The services themselves need to not only be savvy in their negotiations, they need to be much more sophisticated in their presentation and discovery engines. Beyond even the convenience factor, the great appeal of Netflix, for both consumers and studios, is its recommendations. It’s secret sauce is knowing, based on stated preferences and implications from usage patterns, what you like and showing you movies and shows you didn’t know about or had forgotten about. Building that kind of engine for music is the holy grail of music technology. And I fear it may be as elusive. The universe of music is so much bigger than that of film, and tastes so idiosyncratic, that its hard to envision anything like the success of Netflix’s recommendation engine in the music space. Nonetheless, the services could at least do a better job of lower-tech discovery tools. Editorially driven sections, Recommended-If-You-Like suggestions, Amazon-style collaboratively filtered recommendations, Pandora-like discovery play modes (it doesn’t need to be nearly as complex as Pandora’s music gnome-based technology—just use collaborative filtering and my collection to play a nice mix), etc. Building better discovery services is crucial to fulfilling the promise of scale.
If we reach scale and consumers aren’t branching out to new artists, then labels have gained nothing and this may all be a grand but failed experiment.

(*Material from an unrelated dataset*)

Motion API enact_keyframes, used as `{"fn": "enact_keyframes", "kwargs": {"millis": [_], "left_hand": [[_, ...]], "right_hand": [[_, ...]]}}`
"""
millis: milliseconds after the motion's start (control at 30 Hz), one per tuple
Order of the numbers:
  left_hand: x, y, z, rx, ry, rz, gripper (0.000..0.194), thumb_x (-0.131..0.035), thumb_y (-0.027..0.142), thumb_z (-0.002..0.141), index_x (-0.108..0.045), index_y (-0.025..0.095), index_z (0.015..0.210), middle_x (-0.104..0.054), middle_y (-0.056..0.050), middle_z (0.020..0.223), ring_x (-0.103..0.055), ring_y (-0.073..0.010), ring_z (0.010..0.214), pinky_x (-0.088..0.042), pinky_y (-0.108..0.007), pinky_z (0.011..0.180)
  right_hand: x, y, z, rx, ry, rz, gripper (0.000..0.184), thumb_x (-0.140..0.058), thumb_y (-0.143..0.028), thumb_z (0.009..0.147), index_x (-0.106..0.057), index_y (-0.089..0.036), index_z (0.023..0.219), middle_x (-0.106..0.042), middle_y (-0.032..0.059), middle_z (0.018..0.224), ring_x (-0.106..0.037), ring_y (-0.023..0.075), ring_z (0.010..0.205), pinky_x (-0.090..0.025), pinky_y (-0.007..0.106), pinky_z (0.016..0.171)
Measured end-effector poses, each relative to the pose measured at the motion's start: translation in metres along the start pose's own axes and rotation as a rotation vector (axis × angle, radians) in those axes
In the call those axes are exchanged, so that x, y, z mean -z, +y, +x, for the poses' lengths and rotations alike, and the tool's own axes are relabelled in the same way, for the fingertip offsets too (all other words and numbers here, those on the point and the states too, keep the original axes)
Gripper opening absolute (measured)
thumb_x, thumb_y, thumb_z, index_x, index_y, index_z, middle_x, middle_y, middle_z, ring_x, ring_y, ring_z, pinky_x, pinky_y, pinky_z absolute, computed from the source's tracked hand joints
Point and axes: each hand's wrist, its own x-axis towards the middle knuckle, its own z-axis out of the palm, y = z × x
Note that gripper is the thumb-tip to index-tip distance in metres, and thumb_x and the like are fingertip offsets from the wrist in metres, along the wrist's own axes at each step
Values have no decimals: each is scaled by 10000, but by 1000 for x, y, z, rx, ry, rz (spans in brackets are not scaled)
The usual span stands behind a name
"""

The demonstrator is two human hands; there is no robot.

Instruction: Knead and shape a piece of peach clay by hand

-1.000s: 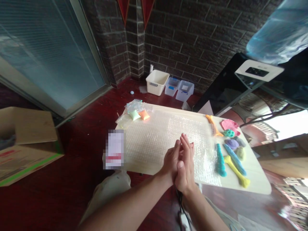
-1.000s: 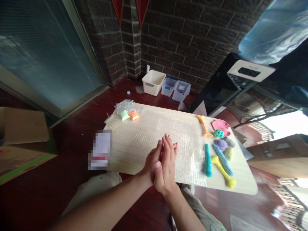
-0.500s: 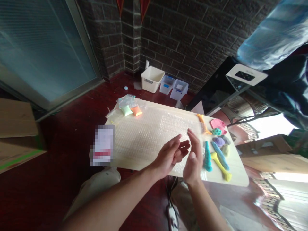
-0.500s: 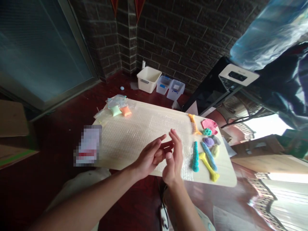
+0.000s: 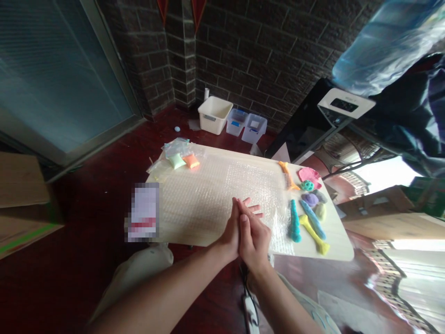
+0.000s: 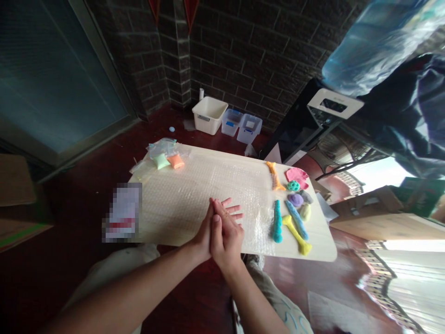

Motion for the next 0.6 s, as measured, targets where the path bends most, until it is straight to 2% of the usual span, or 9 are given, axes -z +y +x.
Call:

Apple, Amazon and Google may let you store what you’ve purchased in the cloud, but that will be the extent of it. And that would be a loss for consumers and (assuming the business model concerns can be worked out) for the vitality of the music scene. The early promise of the Internet and the steep decline in the cost of making and distributing music needs all-you-can-eat streaming services, powered by intelligent discovery engines, to reach its full potential. Without it, many of the benefits of the democratization of music creation are lost to the noise and limited by consumer budgets.
Here’s hoping that these services and the labels and artists can get and keep it together long-enough for this new model to evolve into something sustainable and beneficial to all stakeholders.
*Even Netflix’s success is not unambiguous. It generates sizable revenue for studios, and I’ve seen little grumbling about it. However, DVD sales have been decimated. I haven’t seen any reports of the net effect, but, tellingly, the number of titles not available for streaming is not trivial. Moreover, studios have other sizable revenue streams (theatrical releases, licensing, etc.). If home video (Netflix + DVD) were the only revenue source, I imagine we’d see a little more reticence to gamble with streaming models.